The content and layout of this data foder is described below. pslink uses the standard logger from the logging package which you can configure like this:

import logging as log

# set the log level to info to see more details
log.basicConfig(level=log.INFO)  

The data folder

The data folder has the following layout:

data/
|-- components/
|   |-- [component ID 1].txt
|   |-- [component ID 2].txt
|   +-- ...
|-- out/
|   |-- generated_jsonld.zip
|   +-- linked_graph.semapl
|-- background_products.txt
|-- densities.txt
|-- product_net.semapl
|-- [component tree 1].xlsx
|-- [component tree 2].xslx
+-- ...

components/

This folder contains simple text files that contain component attributes like dimensions or material compositions as key-value pairs. The files are stored with the respective component IDs as names. In such a file, each line contains a key-value pair separated by semicolon (leading and trailing whitespaces are ignored):

[attribute name] ; [attribute value]

out/

This folder contains the generated output:

  • generated_jsonld.zip: is the generated JSON-LD package that contains the foreground processes linked to the products and processes of the background database that can be imported into this database (in openLCA).
  • linked_graph.semapl: the semantic product graph with mapped products of the background database containing syntax factors (see below for details), e.g.:
# "synthetic rubber, at plant" is mapped with a syntax factor of 0.333333
# to "acrylonitrile butadiene rubber"
"synthetic rubber, at plant" , "acrylonitrile butadiene rubber"^0.333333

background_products.txt

The file background_products.txt contains the information of the products in the background database against which the foreground system should be linked. It is a plain text file with the following tab-separated columns:

0: PROCESS_UUID
1: PROCESS_NAME
2: FLOW_UUID
3: FLOW_NAME
4: UNIT

This file can be easily generated for any database by executing the following script in the openLCA SQL editor and pasting the result into the file:

select
  p.ref_id as process_uuid,
  p.name   as process_name,
  f.ref_id as flow_uuid,
  f.name   as flow_name,
  u.name   as unit
  from tbl_processes p
  inner join tbl_exchanges e on p.id = e.f_owner
  inner join tbl_flows f on e.f_flow = f.id
  inner join tbl_units u on e.f_unit = u.id
  where f.flow_type = 'PRODUCT_FLOW'
    and e.is_input  = 0
    and u.name      = 'kg'

densities.txt

This file contains the material densities of the foreground system which are used to estimate the mass of the components.

*.xlsx

pslink assumes that all Excel files in the data folder contain sheets with component trees with th following columns:

0: Level
1: Part number (ID)
2: _
3: Quantity
4: Part name
5: Parent ID

How it works

Quantification

In order to combine the parts and components of the foreground system with background data in a meaningful way, their dimensions and material composition have to be quantified in some way. For standard parts and components there are online databases, such as PartTarget, from which such information can be retrieved. The corresponding masses can then be estimated by the resulting volumes and material densities.

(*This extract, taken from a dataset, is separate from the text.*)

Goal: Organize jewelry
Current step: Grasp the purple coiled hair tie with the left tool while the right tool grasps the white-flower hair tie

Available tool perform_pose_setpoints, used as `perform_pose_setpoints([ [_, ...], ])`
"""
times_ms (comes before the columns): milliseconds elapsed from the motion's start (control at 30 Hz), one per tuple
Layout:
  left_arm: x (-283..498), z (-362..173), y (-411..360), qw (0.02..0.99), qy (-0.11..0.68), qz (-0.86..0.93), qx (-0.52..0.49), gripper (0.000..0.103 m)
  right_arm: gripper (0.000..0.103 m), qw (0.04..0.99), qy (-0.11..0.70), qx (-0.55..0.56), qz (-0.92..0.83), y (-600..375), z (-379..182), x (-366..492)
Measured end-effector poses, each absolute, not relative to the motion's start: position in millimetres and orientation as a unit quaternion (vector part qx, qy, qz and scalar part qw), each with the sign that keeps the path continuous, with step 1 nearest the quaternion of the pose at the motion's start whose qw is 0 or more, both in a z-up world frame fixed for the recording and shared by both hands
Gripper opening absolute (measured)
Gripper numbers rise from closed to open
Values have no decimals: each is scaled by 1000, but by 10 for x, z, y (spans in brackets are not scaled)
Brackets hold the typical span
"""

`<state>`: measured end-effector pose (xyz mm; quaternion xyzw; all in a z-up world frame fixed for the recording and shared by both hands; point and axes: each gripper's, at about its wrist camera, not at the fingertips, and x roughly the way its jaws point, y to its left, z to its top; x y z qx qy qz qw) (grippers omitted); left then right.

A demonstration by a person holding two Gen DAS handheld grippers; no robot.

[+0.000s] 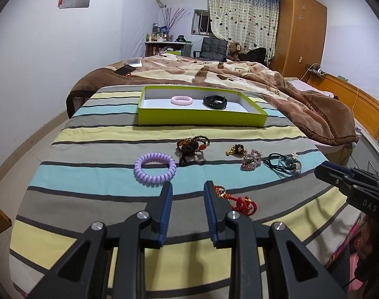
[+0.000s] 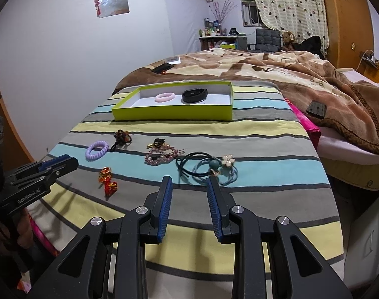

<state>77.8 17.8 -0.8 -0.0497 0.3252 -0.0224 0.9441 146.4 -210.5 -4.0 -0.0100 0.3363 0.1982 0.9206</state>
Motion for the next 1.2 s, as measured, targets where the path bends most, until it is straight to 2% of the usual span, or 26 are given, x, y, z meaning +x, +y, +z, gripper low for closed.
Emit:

However, for different parts and components very different attributes that describe their dimensions can occur. In order to solve this, volume formulas can be dynamically registered in pslink, which determine the volume for a given set of dimension attributes, e.g.:

import pslink.quant as quant

quant.VolumeFormula.register(
    {
        "Outside Diameter": "d_outer",
        "Center Hole Diameter": "d_inner",
        "Cross-Sectional Height": "h"
    },
    "(pi / 4) * h * (d_outer^2 - d_inner^2)"
)

For a set of properties of an assembly part (saved as key-value pairs), the function volume_cm3(properties) in the pslink.quant then searches for a matching formula and calculates a volume. Length attributes, that pslink understands, can be texts like 42.42 inches nominal or even ranges like 21.21 inches minimum and 42.42 inches maximum (where the mean value is then taken for calculating an estimated volume). With a set of corresponding densities, the weights of the materials in an assembly part can be estimated.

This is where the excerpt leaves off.